Dissatisfied with the lack of carnage, President Al-Bashir has deployed a new kind of weapon. It is 800 pound bombs with parachutes. People run for cover when the aircraft is approaching, but when the airplane noise dissipates, people come out. The bombs that have been falling silently from high altitude don’t reach the ground for a long time after the plane is gone. As a result, people have come back out and are injured or killed when the bombs reach the ground.

 

Nuba Mountain Bombings
There is no way that such weaponry could be used unless approved if not deployed by direct order of Al-Bashir. Friends have sent me pictures of the dead and maimed people in the Nuba Mountains. They are too violent to show here but include death and destruction, limbs blown off, and bodies mutilated beyond recognition.

 

There was a time when Western powers were guided by a moral compass that would not allow this to continue. Stateless terrorists don’t have jet bomber aircraft to deploy. Intelligence services know where the planes take off and where they land. They know where they rain down death.

 

This raises the question of what to do about it. I think it is time to fill the bowls of heaven (which Revelation 5:8 describes as heaven’s incense bowls filled with the intercessions of the saints) for these “leaders” to repent or be removed. It is such situations that motivated Augustine to articulate his “Just War Theory.”

 

On May 30, 1998, Archbishop Joseph Adetiloye of Nigeria went to see General Sani “Sonny” Abacha because of death sentences that he was handing out.
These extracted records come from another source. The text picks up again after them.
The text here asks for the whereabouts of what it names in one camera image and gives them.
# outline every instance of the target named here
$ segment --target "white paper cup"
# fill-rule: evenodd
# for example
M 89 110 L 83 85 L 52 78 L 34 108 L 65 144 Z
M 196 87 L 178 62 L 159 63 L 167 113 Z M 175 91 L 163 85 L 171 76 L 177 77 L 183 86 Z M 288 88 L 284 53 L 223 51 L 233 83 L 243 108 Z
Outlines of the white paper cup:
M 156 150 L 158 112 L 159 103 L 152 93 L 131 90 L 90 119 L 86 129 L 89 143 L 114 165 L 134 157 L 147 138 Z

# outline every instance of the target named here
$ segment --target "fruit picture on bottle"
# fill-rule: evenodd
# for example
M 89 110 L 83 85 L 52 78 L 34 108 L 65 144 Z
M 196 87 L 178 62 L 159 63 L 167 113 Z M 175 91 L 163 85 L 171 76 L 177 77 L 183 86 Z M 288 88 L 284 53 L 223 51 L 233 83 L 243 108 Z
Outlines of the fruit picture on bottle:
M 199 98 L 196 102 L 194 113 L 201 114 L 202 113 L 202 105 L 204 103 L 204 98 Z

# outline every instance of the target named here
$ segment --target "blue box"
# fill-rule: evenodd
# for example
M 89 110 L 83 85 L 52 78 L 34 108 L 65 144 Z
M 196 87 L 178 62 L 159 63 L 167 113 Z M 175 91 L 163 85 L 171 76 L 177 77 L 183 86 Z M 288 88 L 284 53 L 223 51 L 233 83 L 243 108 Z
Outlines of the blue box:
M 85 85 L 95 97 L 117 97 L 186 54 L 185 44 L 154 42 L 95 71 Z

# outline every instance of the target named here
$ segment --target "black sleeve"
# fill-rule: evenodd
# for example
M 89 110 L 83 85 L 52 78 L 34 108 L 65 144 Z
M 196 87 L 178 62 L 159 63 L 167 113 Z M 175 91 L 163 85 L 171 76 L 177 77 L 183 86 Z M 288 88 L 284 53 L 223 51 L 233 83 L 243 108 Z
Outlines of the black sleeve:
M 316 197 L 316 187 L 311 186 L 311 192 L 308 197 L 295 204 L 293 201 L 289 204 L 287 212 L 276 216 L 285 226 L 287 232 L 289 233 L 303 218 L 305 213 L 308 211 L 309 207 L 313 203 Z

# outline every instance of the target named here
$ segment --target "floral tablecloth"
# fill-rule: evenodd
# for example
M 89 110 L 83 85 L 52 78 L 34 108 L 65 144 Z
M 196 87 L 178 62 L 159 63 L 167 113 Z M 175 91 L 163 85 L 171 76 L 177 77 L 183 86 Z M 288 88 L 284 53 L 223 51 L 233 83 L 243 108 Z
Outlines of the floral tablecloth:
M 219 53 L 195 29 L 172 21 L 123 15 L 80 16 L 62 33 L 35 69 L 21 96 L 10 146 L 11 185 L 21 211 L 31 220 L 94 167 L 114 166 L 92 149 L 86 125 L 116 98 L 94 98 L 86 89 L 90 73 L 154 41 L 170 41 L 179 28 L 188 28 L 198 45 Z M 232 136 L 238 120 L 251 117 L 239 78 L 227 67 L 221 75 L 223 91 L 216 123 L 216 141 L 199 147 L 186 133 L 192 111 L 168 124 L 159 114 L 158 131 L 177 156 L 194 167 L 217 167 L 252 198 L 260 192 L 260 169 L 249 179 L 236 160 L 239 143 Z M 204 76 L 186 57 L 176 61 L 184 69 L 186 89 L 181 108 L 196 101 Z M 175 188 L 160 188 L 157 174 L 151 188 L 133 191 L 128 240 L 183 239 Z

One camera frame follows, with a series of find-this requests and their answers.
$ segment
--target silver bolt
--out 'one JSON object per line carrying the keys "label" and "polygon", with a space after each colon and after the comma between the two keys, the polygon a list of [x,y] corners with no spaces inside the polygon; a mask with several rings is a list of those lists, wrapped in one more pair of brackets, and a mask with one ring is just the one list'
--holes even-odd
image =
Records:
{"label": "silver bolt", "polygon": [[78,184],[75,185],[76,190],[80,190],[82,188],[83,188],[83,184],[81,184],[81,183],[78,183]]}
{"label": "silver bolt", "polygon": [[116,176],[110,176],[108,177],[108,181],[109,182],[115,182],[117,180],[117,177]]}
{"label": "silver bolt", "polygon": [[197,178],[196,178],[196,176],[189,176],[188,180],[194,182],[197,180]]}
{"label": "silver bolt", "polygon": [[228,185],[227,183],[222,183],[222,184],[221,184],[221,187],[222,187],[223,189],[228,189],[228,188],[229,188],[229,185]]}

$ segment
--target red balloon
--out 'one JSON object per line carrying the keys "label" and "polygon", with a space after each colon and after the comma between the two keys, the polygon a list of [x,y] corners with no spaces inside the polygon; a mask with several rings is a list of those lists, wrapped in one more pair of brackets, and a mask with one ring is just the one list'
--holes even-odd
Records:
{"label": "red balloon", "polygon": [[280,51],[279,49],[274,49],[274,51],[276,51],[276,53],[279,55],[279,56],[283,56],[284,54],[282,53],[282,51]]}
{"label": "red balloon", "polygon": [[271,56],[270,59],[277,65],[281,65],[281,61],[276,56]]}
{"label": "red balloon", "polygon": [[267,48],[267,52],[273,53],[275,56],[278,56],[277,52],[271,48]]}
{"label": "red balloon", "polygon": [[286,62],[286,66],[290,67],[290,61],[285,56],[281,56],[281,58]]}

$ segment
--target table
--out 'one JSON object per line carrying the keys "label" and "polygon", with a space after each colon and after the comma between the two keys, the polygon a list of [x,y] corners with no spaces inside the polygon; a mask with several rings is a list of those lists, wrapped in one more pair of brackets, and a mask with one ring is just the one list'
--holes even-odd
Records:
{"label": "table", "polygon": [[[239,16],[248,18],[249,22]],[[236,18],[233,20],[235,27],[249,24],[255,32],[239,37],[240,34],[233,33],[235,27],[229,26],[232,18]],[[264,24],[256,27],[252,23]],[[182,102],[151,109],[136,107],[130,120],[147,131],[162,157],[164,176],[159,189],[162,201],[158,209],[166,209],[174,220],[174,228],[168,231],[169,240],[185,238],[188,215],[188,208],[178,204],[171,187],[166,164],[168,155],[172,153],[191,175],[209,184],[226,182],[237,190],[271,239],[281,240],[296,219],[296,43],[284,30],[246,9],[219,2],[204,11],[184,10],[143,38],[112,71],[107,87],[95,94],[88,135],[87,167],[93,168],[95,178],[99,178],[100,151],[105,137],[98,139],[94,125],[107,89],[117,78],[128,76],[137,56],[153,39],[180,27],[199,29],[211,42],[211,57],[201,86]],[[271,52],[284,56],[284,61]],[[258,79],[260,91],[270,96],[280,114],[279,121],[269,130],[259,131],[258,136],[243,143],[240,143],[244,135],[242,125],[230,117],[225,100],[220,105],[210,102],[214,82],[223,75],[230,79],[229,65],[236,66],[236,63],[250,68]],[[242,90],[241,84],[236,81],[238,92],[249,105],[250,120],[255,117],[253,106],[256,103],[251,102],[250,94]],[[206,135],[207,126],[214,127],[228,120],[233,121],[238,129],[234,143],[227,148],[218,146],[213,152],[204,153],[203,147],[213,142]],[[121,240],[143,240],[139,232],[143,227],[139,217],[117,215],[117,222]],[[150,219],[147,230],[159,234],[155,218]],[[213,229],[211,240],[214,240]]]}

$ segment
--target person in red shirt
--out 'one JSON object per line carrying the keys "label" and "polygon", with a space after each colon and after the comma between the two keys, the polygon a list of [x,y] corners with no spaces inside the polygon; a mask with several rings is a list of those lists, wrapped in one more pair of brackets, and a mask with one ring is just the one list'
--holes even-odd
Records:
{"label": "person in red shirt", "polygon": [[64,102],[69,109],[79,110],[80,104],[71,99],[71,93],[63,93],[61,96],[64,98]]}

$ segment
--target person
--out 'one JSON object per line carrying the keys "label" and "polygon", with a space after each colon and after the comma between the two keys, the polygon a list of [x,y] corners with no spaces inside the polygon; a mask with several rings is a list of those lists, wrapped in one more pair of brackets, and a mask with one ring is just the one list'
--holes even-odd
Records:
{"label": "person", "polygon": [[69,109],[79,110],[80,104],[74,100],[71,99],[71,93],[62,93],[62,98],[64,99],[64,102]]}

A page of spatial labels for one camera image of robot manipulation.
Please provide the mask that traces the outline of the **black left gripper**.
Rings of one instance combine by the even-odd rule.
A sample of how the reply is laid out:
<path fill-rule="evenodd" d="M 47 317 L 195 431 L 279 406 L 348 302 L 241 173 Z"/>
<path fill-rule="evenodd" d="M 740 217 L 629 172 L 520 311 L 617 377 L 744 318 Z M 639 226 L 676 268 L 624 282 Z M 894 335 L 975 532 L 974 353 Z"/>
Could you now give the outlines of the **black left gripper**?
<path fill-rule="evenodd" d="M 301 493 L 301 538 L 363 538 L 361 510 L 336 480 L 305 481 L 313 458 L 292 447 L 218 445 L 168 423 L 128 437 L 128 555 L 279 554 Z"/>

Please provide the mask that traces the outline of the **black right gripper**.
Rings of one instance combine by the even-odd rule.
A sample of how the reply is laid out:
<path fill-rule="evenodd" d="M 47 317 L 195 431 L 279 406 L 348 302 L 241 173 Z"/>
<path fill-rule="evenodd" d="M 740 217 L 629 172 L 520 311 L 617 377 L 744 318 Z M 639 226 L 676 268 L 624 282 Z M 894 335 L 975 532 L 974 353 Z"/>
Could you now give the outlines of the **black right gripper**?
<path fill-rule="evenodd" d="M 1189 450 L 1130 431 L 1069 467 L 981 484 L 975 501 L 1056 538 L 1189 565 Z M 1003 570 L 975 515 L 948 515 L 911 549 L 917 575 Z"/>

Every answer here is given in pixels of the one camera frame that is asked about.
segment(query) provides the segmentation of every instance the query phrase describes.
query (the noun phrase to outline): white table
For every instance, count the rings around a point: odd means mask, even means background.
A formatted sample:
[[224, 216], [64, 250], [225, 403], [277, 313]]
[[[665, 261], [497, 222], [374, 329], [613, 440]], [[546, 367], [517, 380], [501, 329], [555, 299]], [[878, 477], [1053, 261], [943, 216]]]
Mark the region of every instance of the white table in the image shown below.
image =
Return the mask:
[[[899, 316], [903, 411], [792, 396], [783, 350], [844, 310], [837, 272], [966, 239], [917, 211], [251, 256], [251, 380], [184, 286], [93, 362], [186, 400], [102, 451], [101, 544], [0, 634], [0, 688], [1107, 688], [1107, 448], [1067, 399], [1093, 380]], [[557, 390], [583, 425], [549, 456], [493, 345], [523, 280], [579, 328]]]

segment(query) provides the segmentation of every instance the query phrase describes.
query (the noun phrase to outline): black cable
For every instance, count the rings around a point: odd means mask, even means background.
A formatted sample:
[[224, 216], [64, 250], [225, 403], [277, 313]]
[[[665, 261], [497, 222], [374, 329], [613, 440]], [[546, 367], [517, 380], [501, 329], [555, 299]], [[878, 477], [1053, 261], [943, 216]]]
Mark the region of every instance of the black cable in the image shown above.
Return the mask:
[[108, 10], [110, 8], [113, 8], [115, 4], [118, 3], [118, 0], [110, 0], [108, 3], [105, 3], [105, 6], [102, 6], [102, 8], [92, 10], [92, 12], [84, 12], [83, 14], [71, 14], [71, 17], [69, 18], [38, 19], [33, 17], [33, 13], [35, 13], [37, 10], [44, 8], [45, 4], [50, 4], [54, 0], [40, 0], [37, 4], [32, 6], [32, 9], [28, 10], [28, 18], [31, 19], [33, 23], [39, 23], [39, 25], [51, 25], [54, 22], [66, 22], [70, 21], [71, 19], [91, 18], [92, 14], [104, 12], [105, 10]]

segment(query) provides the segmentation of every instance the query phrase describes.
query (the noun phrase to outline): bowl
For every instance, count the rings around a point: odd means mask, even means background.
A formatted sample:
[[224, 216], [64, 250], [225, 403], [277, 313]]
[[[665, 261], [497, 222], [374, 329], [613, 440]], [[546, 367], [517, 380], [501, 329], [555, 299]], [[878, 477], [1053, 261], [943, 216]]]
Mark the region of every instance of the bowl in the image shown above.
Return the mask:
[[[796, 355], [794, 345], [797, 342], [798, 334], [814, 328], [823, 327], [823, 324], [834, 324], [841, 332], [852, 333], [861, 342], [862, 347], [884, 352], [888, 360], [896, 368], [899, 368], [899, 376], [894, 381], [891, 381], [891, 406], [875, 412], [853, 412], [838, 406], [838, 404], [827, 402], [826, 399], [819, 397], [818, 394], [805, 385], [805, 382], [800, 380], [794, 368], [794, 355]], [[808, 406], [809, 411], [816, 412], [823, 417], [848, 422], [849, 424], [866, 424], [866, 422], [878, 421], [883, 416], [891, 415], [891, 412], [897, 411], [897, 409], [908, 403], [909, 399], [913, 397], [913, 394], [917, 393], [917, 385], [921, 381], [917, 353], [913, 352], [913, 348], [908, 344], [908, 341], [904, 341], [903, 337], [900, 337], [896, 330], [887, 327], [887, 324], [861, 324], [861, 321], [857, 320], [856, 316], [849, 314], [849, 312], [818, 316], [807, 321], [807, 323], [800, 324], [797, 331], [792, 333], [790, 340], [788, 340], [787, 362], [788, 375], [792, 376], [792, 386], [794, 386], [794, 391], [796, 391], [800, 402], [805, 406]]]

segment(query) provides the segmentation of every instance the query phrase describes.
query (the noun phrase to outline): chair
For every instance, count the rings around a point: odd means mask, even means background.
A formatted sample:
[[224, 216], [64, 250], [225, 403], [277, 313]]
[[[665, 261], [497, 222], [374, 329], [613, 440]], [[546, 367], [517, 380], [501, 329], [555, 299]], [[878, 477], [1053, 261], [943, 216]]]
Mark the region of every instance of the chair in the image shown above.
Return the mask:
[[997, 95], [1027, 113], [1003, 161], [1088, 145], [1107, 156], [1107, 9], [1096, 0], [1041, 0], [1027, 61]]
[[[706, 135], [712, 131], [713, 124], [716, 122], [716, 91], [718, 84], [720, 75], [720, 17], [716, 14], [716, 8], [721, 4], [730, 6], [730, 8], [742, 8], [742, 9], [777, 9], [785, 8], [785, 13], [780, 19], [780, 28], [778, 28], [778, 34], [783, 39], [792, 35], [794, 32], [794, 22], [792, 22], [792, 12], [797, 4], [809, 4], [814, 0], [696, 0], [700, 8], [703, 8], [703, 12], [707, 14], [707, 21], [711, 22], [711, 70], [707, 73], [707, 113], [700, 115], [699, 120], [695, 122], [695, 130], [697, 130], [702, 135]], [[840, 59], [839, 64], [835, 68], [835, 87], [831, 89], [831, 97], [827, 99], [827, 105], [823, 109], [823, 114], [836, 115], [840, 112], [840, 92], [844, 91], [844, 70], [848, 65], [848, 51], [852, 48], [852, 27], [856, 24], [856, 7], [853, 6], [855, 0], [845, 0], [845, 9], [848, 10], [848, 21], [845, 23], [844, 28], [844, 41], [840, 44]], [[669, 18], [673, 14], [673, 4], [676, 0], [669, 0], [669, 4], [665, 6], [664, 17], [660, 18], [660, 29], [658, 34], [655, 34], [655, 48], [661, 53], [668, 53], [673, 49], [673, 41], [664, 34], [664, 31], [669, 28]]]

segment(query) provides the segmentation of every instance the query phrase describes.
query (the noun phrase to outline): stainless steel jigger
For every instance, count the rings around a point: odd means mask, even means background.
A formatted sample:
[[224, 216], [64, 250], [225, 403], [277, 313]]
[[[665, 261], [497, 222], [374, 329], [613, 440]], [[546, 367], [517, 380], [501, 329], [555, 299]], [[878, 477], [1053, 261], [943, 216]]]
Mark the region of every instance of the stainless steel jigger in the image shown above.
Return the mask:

Archbishop Joseph told him, “If you do not repent, God will take your life, and it will be soon.” As a result, the Archbishop’s passport was seized, though he was not arrested. On June 8, 1998, at just fifty-four years of age, ten days later, General Abacha collapsed, dead. It was not the hand of the Archbishop that felled him. Archbishop Joseph gave a word of repentance that could have led to mercy.

 

Psalm 89:14 says: Justice and judgment are the habitation of thy throne: mercy and truth shall go before thy face.

 

May it be so in the Nuba Mountains of Sudan and Southern Sudan.

 

Bishop Bill Atwood is Bishop of the International Diocese of the Anglican Church in North America.